* _To do_: Every line containing the word "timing" is to be copied from the data below.

* _Source material_:
◆ ◆ ◆ ◆ ◆ ◆ ◆

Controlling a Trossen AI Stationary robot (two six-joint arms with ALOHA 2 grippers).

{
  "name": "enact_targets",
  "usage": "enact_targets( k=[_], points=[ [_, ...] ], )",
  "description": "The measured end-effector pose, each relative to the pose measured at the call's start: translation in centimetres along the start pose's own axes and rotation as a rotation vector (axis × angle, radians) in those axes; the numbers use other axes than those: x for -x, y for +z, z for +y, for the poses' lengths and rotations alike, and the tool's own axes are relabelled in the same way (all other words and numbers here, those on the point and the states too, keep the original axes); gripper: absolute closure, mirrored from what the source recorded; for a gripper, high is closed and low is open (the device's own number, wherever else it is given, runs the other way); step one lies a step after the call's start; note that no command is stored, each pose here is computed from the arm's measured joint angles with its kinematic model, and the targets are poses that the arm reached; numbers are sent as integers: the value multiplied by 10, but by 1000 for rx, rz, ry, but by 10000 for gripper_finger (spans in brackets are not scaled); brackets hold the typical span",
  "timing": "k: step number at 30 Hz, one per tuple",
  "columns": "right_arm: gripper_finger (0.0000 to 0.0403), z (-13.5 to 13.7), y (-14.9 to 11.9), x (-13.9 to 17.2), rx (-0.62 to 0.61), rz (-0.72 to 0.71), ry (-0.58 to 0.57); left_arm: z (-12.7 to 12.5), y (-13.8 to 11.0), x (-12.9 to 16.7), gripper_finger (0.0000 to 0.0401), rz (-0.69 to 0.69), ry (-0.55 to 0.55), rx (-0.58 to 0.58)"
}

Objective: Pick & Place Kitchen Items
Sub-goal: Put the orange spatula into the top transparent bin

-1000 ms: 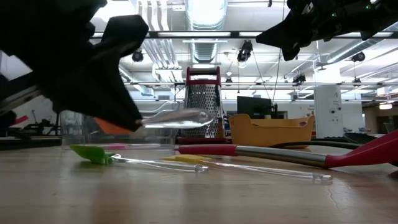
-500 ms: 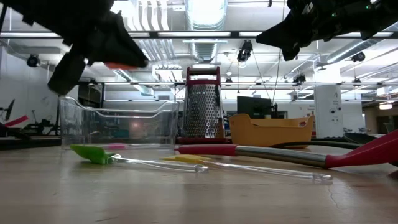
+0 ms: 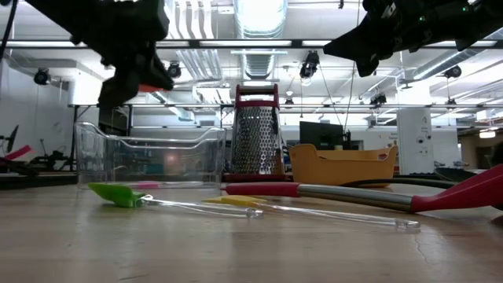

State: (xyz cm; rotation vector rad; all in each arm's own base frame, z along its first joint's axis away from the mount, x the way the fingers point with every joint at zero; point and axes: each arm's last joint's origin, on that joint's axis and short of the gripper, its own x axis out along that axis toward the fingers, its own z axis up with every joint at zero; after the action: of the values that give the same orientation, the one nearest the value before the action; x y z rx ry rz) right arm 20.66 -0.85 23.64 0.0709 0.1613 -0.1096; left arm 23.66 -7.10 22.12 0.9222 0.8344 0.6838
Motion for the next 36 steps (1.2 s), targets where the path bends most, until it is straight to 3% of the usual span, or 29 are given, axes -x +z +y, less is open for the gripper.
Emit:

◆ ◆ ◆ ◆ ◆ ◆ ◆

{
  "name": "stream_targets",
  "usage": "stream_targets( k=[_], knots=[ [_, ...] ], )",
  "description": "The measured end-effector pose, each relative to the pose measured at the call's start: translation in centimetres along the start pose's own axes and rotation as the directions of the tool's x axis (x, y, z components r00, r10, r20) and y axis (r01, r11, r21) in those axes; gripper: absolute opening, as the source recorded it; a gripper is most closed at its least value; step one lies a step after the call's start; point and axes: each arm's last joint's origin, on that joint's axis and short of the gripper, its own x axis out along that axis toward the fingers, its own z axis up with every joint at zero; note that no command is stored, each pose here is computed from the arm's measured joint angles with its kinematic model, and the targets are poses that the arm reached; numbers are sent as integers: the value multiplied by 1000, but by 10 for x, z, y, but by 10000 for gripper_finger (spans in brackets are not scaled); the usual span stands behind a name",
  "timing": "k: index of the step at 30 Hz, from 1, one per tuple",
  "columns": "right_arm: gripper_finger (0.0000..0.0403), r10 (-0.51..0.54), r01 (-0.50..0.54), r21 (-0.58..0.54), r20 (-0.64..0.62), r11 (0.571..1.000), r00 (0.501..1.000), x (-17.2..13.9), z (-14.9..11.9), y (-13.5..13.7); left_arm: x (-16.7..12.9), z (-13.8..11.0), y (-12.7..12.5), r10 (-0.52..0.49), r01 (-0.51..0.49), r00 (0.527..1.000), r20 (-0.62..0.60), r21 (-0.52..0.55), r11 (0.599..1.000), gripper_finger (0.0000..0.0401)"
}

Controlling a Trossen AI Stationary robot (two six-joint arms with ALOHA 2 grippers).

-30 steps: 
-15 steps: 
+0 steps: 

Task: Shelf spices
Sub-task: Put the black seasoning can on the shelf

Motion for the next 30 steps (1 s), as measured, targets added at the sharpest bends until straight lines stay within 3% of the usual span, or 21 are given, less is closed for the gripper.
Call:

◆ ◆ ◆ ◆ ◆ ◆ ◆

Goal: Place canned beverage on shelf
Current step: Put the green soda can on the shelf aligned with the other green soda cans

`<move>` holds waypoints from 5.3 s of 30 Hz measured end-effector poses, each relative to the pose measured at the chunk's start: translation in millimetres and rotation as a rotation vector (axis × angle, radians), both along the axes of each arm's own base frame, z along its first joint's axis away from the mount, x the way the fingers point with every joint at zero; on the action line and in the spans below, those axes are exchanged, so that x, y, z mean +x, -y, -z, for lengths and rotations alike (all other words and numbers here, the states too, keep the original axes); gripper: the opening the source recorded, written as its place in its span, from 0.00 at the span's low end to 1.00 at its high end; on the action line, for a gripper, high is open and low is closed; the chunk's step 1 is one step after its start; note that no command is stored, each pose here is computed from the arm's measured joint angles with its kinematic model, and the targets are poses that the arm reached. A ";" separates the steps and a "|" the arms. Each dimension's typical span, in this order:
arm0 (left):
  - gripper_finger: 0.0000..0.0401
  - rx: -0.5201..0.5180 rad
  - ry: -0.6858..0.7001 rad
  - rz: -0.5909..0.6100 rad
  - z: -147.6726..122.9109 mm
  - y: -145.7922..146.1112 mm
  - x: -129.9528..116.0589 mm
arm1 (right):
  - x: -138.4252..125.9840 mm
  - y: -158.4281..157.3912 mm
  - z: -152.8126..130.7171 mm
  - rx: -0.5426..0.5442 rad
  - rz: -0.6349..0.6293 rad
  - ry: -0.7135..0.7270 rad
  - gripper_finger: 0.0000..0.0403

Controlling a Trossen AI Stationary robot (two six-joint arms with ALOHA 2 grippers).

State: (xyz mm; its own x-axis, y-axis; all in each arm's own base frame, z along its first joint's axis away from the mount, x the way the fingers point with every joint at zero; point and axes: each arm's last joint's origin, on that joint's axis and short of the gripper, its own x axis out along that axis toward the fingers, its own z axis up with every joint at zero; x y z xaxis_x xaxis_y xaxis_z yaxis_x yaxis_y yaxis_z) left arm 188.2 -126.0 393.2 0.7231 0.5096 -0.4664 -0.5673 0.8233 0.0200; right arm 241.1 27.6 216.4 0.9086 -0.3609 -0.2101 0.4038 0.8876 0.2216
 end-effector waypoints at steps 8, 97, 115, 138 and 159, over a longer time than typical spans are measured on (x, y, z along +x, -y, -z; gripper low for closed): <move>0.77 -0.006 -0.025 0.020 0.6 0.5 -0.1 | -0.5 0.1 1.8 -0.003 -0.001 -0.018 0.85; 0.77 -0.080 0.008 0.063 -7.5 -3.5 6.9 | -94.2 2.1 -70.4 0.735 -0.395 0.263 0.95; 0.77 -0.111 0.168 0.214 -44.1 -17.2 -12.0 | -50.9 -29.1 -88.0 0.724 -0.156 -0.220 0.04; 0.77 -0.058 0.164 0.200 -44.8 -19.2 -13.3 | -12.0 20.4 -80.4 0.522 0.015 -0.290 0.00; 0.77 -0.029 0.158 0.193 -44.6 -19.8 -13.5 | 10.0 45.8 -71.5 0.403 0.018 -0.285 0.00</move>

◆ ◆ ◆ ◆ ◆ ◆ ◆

* _The answer_:
  "timing": "k: step number at 30 Hz, one per tuple",
  "timing": "k: index of the step at 30 Hz, from 1, one per tuple",

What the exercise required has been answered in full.